The upcoming Oct. 15 filing deadline for the third fundraising quarter has former President Donald Trump’s campaign already jockeying with Florida Gov. Ron DeSantis over their respective hauls.
But remember to take fundraising numbers announced ahead of the deadline with a grain of salt until we see the actual reports confirming these numbers.
Trump’s campaign announced Wednesday that the former president raised a whopping $45 million in the third fundraising quarter, which spanned from July through September. But it did not specify how much of this money actually flowed into Trump’s campaign. (Trump mainly fundraises through a joint fundraising committee, which then divides funds between his campaign and a PAC that has been covering his legal bills.)
Still, the Trump campaign used its fundraising announcement to knock DeSantis, whose campaign announced Thursday that it raised $15 million in the third quarter through his campaign, a joint fundraising committee and a leadership PAC.
DeSantis ended the quarter with just $5 million that could be spent on the primary, which “reignites doubts about his solvency, budgeting and ability to gain ground on front-running former President Donald Trump,” write NBC News’ Jonathan Allen, Henry J. Gomez, Matt Dixon and Natasha Korecki.

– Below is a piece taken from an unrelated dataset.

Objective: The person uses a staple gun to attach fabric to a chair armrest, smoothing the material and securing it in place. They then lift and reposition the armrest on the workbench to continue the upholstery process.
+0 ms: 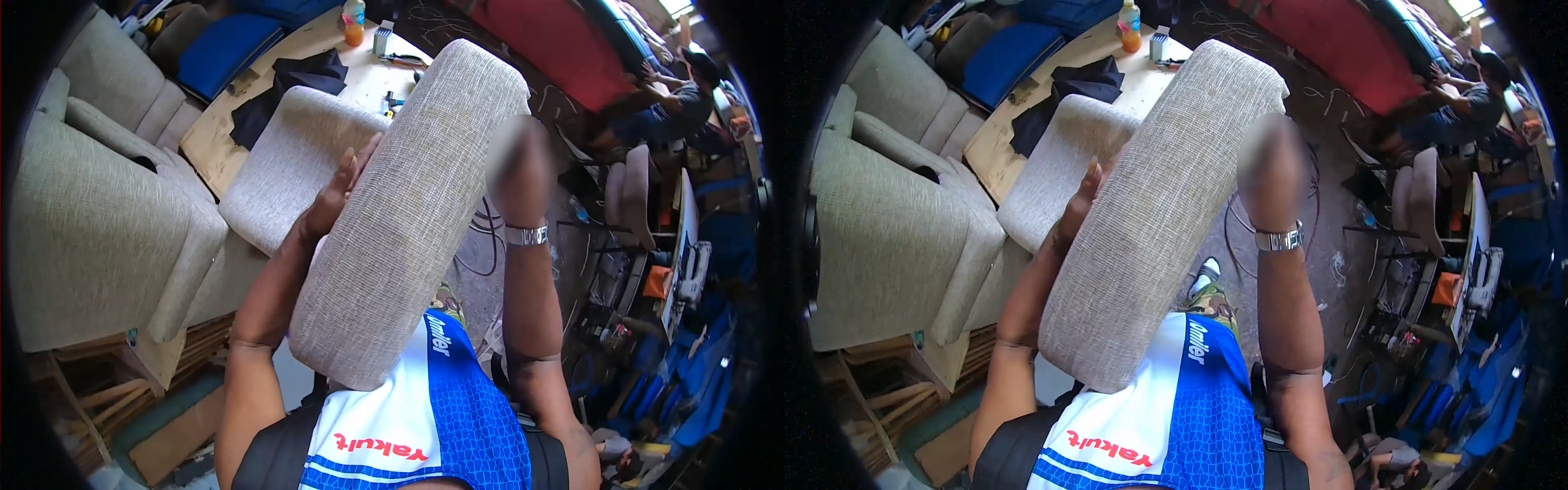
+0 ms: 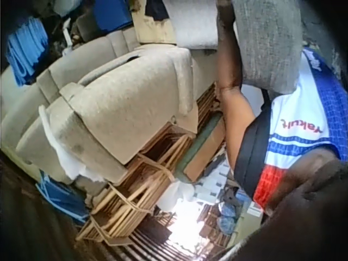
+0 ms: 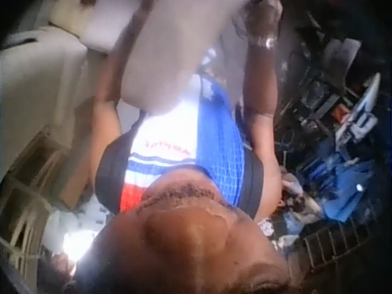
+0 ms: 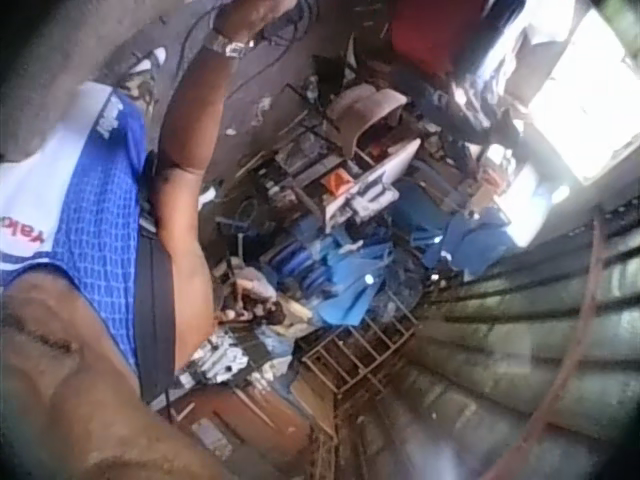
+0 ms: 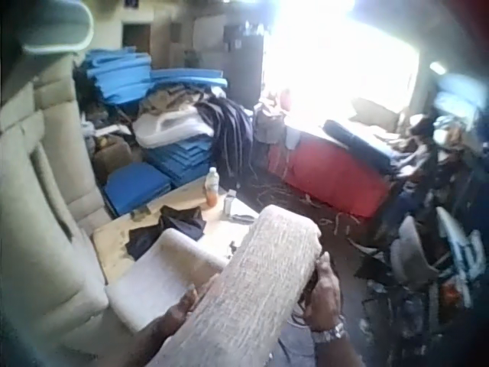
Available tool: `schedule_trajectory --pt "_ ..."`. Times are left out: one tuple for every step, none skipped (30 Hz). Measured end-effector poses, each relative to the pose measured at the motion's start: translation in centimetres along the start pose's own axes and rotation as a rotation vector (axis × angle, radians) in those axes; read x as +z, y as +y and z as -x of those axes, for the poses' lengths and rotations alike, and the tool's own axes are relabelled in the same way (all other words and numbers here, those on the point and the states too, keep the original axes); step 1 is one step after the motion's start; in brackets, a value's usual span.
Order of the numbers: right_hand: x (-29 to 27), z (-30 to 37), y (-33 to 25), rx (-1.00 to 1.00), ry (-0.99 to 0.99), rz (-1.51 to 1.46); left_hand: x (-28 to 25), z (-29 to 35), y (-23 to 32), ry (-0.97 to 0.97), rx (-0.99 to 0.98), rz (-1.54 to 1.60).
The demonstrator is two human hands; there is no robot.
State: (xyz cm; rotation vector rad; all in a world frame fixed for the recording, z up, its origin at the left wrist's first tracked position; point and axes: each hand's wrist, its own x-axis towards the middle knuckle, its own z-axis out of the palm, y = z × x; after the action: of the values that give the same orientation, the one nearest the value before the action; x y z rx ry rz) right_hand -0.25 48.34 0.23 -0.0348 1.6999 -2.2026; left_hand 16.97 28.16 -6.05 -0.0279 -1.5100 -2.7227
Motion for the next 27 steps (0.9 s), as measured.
schedule_trajectory --pt "0.8 0.0 -0.6 -0.105 -0.061 0.008 0.2 -0.4 0.4 -0.023 0.034 -0.02" --pt "0.9 -0.4 -0.3 -0.259 -0.034 0.134 0.6 -0.9 0.9 -0.043 0.071 -0.038" --pt "0.7 -0.7 0.4 -0.409 0.0 0.257 1.0 -1.2 1.6 -0.067 0.101 -0.059" --pt "1.0 -2.0 0.5 -0.343 0.121 0.298 0.9 -1.8 2.0 -0.101 0.171 -0.243" --pt "1.3 -3.3 0.6 -0.271 0.243 0.329 0.4 -2.9 2.4 -0.136 0.241 -0.426" --pt "2.3 -3.0 0.7 -0.311 0.32 0.445 0.5 -3.9 2.7 -0.113 0.273 -0.452" --pt "3.3 -2.3 0.6 -0.352 0.405 0.56 0.8 -5.0 3.1 -0.097 0.305 -0.477" --pt "3.9 -2.0 0.4 -0.391 0.492 0.676 1.1 -6.1 3.9 -0.114 0.35 -0.625" --pt "2.7 -3.1 1.7 -0.507 0.513 0.696 1.6 -7.6 4.8 -0.14 0.398 -0.773" --pt "2.7 -3.2 1.8 -0.501 0.496 0.691 1.8 -9.1 5.4 -0.167 0.443 -0.917" --pt "2.7 -3.2 2.0 -0.494 0.482 0.686 2.2 -10.9 5.8 -0.15 0.438 -1.039" --pt "2.6 -3.4 2.2 -0.489 0.465 0.682 2.2 -12.9 6.2 -0.178 0.438 -1.209" --pt "0.9 -4.9 3.5 -0.613 0.463 0.792 2.5 -15.3 6.1 -0.223 0.439 -1.368" --pt "-0.9 -6.2 4.5 -0.743 0.475 0.902 3.3 -17.5 6.0 -0.268 0.445 -1.525" --pt "-1.5 -6.6 4.7 -0.735 0.469 0.91 4.4 -19.2 5.9 -0.269 0.414 -1.673" --pt "-1.1 -6.5 4.4 -0.732 0.459 0.875 5.4 -21.0 6.1 -0.258 0.389 -1.834" --pt "-0.8 -6.5 4.2 -0.727 0.447 0.844 6.1 -22.9 5.9 -0.258 0.372 -1.883" --pt "-0.7 -6.4 4.0 -0.72 0.446 0.814 7.4 -24.2 6.1 -0.245 0.311 -1.953" --pt "-1.6 -7.1 4.2 -0.803 0.471 1.033 8.5 -25.5 6.5 -0.342 0.236 -2.004" --pt "-2.4 -7.7 4.3 -0.879 0.488 1.254 9.2 -26.8 6.8 -0.434 0.16 -2.055" --pt "0.9 -5.4 1.8 -0.45 0.444 0.678 7.5 -28.2 6.6 -0.46 0.19 -2.06" --pt "1.3 -5.8 2.0 -0.45 0.526 0.708 7.8 -28.5 6.6 -0.428 0.145 -2.077" --pt "1.4 -5.9 1.9 -0.456 0.534 0.711 8.1 -28.4 6.7 -0.416 0.103 -2.072" --pt "2.1 -5.6 2.0 -0.466 0.524 0.711 8.0 -28.1 7.2 -0.383 0.053 -2.071" --pt "2.6 -5.3 1.8 -0.452 0.531 0.652 7.6 -28.1 7.3 -0.428 0.122 -2.118" --pt "2.6 -4.6 1.1 -0.433 0.533 0.595 7.8 -28.1 6.9 -0.419 0.112 -2.145" --pt "2.1 -4.0 -0.1 -0.255 0.436 0.542 9.6 -27.6 7.2 -0.353 -0.013 -2.092"
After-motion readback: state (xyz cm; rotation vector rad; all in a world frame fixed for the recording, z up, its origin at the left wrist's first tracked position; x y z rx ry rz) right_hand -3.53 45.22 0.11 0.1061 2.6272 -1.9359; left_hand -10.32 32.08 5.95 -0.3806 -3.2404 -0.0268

They also report that the lack of funds has the DeSantis campaign moving staff from Florida to Iowa instead of hiring more local staffers.
“The cash crunch has accelerated in the past month. It’s a huge problem,” one DeSantis donor told NBC News. “If it continues to trend downwards and Trump continues to poll ahead, at some point they’re going to have to figure out if it makes sense to pull out and save face for 2028.”
In other campaign news …
Speaker drama collides with campaign trail: Some House Republicans have floated Trump as a possible speaker, and the former president did not rule it out on Wednesday. Trump also said that he did not encourage Rep. Matt Gaetz, R-Fla., to oust former Speaker Kevin McCarthy. And Politico reports that McCarthy, a Trump ally, did not ask Trump to help him save his speakership.
Early state signs: A pair of polls released Wednesday in New Hampshire and South Carolina show Trump continuing to dominate the GOP primary, but former United Nations Ambassador Nikki Haley rising to second place.
Taking sides: Rep. Ruben Gallego, D-Ariz., picked up a notable endorsement in his race against Independent Sen. Kyrsten Sinema, with the abortion-rights group Reproductive Freedom for All, formerly known as NARAL Pro-Choice America, throwing its support behind the congressman, NBC News’ Kate Santaliz reports.
Longshot race: Tennessee Democratic state Rep. Gloria Johnson, one of the “Tennessee three” admonished for protesting on the state House floor, raised $1.3 million last quarter for her Senate race, but that still lagged behind GOP Sen. Marsha Blackburn, per the Associated Press.
Jersey shakeup: Politico details how New Jersey Democratic Sen. Bob Menendez’s recent indictment is shaking up politics in the state, as jockeying begins for his Senate seat and a future governor’s race.
He’s back: Republican J.R. Majewski is back in the race against Ohio Democratic Rep. Marcy Kaptur, who defeated Majewski last year in a Trump district. Majewski had launched another run, but dropped out of the race earlier this year due to his mother’s health. But now he’s back in, per the AP.